Broken stacks cause unintended chaos. Each individual tool promises functionality and can even be very easy to setup. However, sometimes that can introduce mistakes that either reduce the intended value of the tool, or (at worst) break the overall system.

A lot of this is about passing data back and forth between apps, but it’s also about the context of how those apps automate actions, or how people act based on what tool is suggesting to them.  Because it’s about data, we can rely on the old saying, “garbage in, garbage out.” A marketing stack will need to account for the source and contextual value of data, and ensure it’s organized and maintained properly across the system.

The most important reason to have a good marketing architecture in place is to support the business goals and needs.

A good architecture supports the business

Minimizing risk is one value to having a solid architecture in place. But that’s not the only, or even the most important reason to have a thoughtful architecture in place. The most important reason to have a good marketing architecture in place is to support the business goals and needs. It should make marketers more efficient, impactful and accountable.

All apps don’t work perfectly with one another, so the choice in a single app today can impact subsequent app selections, and marketing capabilities, down the line.

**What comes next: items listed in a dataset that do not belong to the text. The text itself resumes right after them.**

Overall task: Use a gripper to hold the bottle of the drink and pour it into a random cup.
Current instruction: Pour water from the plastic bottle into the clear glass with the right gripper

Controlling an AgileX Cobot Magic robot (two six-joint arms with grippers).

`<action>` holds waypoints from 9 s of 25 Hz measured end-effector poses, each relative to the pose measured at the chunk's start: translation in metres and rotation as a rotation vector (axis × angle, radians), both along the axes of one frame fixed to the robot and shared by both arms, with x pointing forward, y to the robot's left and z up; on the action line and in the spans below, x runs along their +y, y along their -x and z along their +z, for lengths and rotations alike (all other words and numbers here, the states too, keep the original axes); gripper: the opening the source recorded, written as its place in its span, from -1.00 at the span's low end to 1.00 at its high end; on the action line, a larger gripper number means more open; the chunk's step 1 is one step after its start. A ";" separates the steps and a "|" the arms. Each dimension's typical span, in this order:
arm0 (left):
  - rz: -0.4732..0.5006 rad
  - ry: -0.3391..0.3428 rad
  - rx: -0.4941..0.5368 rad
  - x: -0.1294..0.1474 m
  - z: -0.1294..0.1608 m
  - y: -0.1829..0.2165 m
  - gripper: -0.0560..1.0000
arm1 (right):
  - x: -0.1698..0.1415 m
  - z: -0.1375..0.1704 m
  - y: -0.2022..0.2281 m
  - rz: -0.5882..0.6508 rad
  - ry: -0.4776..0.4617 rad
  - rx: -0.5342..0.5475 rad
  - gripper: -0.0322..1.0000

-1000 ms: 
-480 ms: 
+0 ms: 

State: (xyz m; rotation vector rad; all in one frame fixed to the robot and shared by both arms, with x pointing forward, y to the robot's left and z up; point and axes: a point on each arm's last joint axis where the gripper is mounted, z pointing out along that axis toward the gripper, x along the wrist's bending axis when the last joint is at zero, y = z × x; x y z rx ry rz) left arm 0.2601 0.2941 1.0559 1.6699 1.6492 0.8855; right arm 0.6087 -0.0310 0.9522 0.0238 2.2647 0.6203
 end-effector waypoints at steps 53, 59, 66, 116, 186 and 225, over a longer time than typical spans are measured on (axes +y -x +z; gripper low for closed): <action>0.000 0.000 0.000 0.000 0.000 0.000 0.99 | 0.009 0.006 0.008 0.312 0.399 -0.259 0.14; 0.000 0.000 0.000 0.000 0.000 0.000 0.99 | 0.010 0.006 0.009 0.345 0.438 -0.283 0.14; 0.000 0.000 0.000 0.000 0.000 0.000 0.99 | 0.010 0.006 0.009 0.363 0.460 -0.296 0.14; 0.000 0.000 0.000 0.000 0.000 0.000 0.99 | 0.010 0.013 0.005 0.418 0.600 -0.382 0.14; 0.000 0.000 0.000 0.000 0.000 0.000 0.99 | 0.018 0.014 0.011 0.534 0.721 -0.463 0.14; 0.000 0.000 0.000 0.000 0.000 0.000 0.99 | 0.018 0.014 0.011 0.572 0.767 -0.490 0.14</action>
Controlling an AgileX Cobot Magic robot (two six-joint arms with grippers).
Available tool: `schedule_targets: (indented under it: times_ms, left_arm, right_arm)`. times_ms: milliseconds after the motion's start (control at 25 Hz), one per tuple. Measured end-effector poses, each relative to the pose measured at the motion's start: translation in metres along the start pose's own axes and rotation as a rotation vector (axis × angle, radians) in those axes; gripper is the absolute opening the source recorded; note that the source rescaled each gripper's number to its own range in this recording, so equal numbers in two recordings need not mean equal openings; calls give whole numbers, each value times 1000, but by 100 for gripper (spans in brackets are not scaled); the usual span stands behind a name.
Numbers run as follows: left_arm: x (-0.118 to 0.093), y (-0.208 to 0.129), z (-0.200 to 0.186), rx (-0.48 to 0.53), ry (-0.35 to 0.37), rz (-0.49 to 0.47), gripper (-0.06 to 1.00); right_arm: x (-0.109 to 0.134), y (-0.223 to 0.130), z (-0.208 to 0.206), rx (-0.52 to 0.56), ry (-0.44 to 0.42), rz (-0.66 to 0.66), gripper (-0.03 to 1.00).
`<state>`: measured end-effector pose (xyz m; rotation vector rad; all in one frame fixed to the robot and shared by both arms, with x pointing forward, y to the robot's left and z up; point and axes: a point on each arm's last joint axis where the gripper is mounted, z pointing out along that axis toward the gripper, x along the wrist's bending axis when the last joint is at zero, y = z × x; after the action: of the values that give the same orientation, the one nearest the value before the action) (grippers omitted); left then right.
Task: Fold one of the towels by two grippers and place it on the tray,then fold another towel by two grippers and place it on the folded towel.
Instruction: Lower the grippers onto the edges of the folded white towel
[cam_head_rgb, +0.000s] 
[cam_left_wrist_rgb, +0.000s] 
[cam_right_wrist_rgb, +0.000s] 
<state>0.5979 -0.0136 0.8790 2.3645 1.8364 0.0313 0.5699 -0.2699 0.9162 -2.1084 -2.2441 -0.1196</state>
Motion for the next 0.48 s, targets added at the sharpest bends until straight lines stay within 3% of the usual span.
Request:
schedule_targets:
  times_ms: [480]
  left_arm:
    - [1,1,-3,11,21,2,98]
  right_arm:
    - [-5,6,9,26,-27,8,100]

It creates the need for a new kind of role

If the CMO traditionally develops the overall vision and strategy for what marketing needs to do, in order to meet its goals, a CMT (Chief Marketing Technologist) is needed to make the right recommendations around the technical infrastructure which supports those goals. This person is more CTO than CMO, but specializes in marketing stacks.

Whether or not “marchitecture” sticks around as a buzz word, I can confidently say that the idea of treating marketing infrastructure more like a development infrastructure will stand the test of time.